Identifiers
- Symbol: ICMT
- Pfam: PF04140
- Pfam clan: CL0115
- InterPro: IPR007269
- OPM superfamily: 159
- OPM protein: 4a2n

Available protein structures:
- PDB: IPR007269 PF04140 (ECOD; PDBsum)
- AlphaFold: IPR007269; PF04140;

= Protein-S-isoprenylcysteine O-methyltransferase =

The isoprenylcysteine o-methyltransferase carries out carboxyl methylation of cleaved eukaryotic proteins that terminate in a CaaX motif. In Saccharomyces cerevisiae (Baker's yeast) this methylation is carried out by Ste14p, an integral endoplasmic reticulum membrane protein. Ste14p is the founding member of the isoprenylcysteine carboxyl methyltransferase (ICMT) family, whose members share significant sequence homology.
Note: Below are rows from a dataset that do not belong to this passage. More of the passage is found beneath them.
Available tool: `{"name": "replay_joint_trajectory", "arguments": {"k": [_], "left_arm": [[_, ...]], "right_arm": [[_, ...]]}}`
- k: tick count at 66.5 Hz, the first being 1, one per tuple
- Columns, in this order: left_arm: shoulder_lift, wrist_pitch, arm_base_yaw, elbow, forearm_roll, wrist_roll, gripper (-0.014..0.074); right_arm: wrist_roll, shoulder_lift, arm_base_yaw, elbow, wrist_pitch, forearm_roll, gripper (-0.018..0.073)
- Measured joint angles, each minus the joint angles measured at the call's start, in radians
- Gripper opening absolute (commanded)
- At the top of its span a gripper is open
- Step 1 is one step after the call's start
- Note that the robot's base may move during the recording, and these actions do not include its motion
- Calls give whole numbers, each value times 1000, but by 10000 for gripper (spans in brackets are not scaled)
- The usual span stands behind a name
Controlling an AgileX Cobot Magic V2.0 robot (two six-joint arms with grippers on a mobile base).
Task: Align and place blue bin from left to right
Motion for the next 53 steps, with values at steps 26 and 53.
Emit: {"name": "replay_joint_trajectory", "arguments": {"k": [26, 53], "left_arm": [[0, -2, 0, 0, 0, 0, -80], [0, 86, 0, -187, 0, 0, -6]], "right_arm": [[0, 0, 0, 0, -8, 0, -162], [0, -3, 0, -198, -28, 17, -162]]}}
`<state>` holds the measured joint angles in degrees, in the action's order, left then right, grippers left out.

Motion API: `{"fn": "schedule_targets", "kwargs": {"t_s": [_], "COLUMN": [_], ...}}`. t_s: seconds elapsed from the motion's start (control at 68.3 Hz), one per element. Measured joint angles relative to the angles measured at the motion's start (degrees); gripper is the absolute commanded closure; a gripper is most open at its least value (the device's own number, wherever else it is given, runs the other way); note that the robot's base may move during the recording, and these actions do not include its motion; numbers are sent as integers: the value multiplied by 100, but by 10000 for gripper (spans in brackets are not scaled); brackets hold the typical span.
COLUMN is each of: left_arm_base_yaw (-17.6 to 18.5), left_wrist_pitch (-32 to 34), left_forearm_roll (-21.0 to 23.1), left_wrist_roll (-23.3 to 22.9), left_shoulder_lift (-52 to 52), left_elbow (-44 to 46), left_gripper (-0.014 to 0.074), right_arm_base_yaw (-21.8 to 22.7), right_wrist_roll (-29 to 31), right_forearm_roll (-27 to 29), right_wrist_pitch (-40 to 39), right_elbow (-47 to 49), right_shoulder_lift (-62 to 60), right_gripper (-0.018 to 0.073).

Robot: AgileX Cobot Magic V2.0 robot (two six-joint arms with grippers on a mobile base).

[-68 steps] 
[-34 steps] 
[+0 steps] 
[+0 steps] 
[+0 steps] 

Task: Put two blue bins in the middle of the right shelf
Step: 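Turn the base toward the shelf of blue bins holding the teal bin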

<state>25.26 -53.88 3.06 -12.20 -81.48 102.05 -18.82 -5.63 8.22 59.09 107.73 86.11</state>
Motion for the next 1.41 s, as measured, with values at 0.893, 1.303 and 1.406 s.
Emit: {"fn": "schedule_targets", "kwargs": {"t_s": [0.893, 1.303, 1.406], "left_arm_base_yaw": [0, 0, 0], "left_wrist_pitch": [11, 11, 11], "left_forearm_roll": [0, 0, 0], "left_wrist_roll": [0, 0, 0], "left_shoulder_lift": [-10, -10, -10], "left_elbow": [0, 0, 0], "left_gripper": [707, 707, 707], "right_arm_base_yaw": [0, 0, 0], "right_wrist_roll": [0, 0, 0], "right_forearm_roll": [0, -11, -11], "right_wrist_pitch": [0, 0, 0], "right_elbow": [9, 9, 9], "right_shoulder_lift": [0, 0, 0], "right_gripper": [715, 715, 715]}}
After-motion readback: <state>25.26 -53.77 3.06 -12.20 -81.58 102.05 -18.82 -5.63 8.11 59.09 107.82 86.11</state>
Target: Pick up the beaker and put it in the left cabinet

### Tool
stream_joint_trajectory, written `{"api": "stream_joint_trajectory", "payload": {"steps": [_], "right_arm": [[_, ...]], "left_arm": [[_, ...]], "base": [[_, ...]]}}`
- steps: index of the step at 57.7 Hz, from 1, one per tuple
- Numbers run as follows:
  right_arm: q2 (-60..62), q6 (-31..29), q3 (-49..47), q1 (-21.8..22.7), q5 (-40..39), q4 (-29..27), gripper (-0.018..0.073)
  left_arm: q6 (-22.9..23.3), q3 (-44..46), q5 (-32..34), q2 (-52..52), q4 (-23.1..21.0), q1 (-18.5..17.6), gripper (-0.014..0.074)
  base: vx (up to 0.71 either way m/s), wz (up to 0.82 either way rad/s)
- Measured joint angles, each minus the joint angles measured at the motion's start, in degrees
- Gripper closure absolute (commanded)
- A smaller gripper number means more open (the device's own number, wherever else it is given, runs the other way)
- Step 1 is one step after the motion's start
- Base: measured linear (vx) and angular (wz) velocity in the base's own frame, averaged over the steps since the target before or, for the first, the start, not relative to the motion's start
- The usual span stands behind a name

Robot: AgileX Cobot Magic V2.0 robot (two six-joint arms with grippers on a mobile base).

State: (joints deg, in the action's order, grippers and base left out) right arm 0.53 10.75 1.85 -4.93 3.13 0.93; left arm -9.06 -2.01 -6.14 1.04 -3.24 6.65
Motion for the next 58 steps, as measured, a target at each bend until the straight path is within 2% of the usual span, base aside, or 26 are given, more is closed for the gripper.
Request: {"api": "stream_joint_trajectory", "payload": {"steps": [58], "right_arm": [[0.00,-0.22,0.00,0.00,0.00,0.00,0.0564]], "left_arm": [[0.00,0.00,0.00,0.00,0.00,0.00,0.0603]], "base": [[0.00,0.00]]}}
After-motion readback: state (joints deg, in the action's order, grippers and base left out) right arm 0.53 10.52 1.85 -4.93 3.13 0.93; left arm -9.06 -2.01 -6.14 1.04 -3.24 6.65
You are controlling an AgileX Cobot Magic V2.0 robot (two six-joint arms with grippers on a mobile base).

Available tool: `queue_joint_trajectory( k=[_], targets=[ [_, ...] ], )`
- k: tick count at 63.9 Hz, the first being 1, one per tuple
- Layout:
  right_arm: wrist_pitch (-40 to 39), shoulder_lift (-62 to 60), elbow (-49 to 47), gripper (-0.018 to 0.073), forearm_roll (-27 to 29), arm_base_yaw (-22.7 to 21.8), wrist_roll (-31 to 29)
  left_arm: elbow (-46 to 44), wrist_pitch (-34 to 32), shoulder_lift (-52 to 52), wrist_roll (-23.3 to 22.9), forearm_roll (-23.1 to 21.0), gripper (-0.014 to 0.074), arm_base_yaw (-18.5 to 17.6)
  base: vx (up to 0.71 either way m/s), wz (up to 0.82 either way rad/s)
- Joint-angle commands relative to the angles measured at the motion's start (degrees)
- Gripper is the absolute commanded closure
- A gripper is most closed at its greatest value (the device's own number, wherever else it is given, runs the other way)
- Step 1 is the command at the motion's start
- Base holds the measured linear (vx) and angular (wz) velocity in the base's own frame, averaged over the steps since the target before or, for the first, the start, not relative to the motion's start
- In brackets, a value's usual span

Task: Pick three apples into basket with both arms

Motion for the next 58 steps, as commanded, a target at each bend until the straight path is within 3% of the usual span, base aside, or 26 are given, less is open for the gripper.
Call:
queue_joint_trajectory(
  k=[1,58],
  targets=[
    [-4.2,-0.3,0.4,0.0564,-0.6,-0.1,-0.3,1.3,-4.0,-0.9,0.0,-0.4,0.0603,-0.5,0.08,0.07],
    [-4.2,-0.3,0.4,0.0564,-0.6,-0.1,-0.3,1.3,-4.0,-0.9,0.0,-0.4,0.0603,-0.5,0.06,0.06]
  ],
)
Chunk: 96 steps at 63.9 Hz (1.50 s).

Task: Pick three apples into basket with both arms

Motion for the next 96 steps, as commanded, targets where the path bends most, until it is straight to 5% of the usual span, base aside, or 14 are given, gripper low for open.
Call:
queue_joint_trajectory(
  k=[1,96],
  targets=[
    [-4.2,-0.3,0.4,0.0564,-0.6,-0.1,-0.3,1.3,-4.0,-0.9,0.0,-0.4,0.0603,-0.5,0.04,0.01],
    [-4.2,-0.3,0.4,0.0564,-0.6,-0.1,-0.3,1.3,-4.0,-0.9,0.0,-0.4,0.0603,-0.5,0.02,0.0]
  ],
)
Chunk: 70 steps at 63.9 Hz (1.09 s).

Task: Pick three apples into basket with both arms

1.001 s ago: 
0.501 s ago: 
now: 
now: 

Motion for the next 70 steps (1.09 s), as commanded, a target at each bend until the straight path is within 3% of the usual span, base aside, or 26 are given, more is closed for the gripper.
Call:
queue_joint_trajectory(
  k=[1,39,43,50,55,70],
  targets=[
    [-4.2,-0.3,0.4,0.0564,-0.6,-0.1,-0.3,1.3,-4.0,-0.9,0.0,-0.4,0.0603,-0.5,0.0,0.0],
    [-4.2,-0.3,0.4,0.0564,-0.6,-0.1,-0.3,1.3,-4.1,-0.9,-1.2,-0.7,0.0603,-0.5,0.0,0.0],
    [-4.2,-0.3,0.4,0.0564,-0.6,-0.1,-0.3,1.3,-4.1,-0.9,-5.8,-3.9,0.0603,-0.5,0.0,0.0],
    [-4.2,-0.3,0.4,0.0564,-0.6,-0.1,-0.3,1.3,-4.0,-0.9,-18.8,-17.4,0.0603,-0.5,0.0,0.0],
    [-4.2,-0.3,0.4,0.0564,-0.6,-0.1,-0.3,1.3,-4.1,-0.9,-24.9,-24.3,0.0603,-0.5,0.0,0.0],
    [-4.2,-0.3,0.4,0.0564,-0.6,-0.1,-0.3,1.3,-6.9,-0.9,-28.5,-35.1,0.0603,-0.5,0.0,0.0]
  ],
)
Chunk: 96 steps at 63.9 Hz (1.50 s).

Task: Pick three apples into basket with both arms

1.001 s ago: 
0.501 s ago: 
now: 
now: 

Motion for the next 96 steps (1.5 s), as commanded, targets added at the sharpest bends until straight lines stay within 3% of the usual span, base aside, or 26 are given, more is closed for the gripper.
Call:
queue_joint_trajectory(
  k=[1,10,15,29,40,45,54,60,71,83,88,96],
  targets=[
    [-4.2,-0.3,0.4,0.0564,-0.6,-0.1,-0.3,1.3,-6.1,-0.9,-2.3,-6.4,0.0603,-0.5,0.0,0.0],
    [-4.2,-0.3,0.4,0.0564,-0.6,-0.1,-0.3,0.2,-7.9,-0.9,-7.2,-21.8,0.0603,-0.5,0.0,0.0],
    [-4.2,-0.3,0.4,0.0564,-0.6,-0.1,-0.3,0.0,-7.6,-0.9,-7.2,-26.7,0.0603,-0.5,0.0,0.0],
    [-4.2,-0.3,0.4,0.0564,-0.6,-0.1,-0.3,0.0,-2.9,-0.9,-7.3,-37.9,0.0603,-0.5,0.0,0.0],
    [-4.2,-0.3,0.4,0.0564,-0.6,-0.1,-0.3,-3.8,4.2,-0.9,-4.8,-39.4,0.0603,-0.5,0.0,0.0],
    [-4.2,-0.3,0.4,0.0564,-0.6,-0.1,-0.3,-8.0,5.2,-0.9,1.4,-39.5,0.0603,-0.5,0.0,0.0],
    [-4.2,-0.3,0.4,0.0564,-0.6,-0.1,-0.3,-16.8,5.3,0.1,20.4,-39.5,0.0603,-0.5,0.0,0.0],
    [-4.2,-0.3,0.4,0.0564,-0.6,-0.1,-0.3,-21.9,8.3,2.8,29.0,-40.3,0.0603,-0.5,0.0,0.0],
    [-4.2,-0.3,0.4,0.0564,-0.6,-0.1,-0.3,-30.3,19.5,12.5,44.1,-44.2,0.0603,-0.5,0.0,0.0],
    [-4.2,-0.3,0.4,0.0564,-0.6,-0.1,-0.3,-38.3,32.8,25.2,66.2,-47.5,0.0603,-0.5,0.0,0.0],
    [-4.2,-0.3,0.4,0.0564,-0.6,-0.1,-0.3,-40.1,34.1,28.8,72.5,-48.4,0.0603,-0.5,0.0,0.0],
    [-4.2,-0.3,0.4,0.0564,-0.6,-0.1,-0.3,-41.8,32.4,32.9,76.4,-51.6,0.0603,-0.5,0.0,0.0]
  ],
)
The enzyme catalyzes the chemical reaction
S-adenosyl-L-methionine + protein C-terminal S-farnesyl-L-cysteine $\rightleftharpoons$ S-adenosyl-L-homocysteine + protein C-terminal S-farnesyl-L-cysteine methyl ester

Thus, the two substrates of this enzyme are S-adenosyl methionine and protein C-terminal S-farnesyl-L-cysteine, whereas its two products are S-adenosylhomocysteine and protein C-terminal S-farnesyl-L-cysteine methyl ester.